Gen. James L. Jones, the commandant, also asked Defense Secretary William Cohen to convene a panel of experts to review the troubled $40 billion program, said Marine Corps spokesman Maj. Dave Andersen at the Pentagon.

An Osprey crashed Monday night in a forested area near Jacksonville, N.C., killing all four Marines aboard. It was the second fatal Osprey accident this year. In April an Osprey crashed while attempting to land at an airport in Arizona, killing all 19 Marines aboard. Human error was blamed for that accident.

At Marine Corps headquarters, Andersen said Jones has asked the Pentagon to delay indefinitely a decision that was due this month on giving the go-ahead to begin full-rate production of the Osprey, which is a revolutionary tilt-rotor aircraft that takes off and lands like a helicopter and flies like an airplane.

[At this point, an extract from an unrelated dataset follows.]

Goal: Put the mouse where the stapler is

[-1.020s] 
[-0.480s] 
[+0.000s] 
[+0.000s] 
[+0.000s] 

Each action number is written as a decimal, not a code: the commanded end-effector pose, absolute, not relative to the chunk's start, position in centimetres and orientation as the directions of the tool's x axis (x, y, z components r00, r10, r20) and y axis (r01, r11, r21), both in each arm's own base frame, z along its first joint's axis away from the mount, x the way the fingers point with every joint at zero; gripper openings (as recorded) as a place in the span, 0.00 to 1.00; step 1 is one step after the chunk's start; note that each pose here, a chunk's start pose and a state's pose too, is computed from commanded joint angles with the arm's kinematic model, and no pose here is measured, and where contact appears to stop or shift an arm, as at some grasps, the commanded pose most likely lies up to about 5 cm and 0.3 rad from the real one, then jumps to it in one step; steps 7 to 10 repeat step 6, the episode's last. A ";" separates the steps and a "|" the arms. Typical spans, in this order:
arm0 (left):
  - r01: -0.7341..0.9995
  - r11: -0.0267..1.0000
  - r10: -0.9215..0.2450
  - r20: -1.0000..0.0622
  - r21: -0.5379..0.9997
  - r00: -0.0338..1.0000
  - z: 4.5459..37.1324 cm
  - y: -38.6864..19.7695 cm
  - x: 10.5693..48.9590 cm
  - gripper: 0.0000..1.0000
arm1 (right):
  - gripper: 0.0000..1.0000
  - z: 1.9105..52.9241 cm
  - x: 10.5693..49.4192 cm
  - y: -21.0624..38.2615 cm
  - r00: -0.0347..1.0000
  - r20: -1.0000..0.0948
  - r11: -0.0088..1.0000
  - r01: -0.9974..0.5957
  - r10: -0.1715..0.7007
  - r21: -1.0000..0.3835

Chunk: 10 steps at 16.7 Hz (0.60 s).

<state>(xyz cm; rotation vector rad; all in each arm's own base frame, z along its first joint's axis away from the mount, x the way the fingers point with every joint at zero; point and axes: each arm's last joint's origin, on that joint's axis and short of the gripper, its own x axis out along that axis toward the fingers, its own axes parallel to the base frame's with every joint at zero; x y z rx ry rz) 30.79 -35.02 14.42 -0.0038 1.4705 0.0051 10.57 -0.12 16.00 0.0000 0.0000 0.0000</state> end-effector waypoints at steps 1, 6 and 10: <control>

Jones wants the decision put off "until further information is gathered" regarding the Jacksonville crash, Andersen said.

The four killed in Monday night's crash were identified by Marine Corps headquarters as: Lt. Col. Keith M. Sweaney, 42, of Richmond, Va.; Maj. Michael L. Murphy, 38, of Blauvelt, N.Y.; Staff Sgt. Avely W. Runnels, 25, of Morven, Ga.; and Sgt. Jason A. Buyck, 24, of Sodus, N.Y.

The Jacksonville crash is under investigation. The last communication with the aircraft, based at the Marine Corps Air Station at New River, N.C., was a mayday call received at 7:27 p.m., officials said.

"The rotors got real loud, and it disappeared behind a tree," said Mark Calnan, who lives near the crash site in a southeastern North Carolina forest. "There was an orange flash, a great big one. Then I heard a pop. It crackled like thunder."

The Osprey program has had a troubled history. A prototype version crashed in June 1991 while undergoing its first flight in Delaware, and in July 1992 another prototype Osprey crashed near Quantico, Va., killing seven people.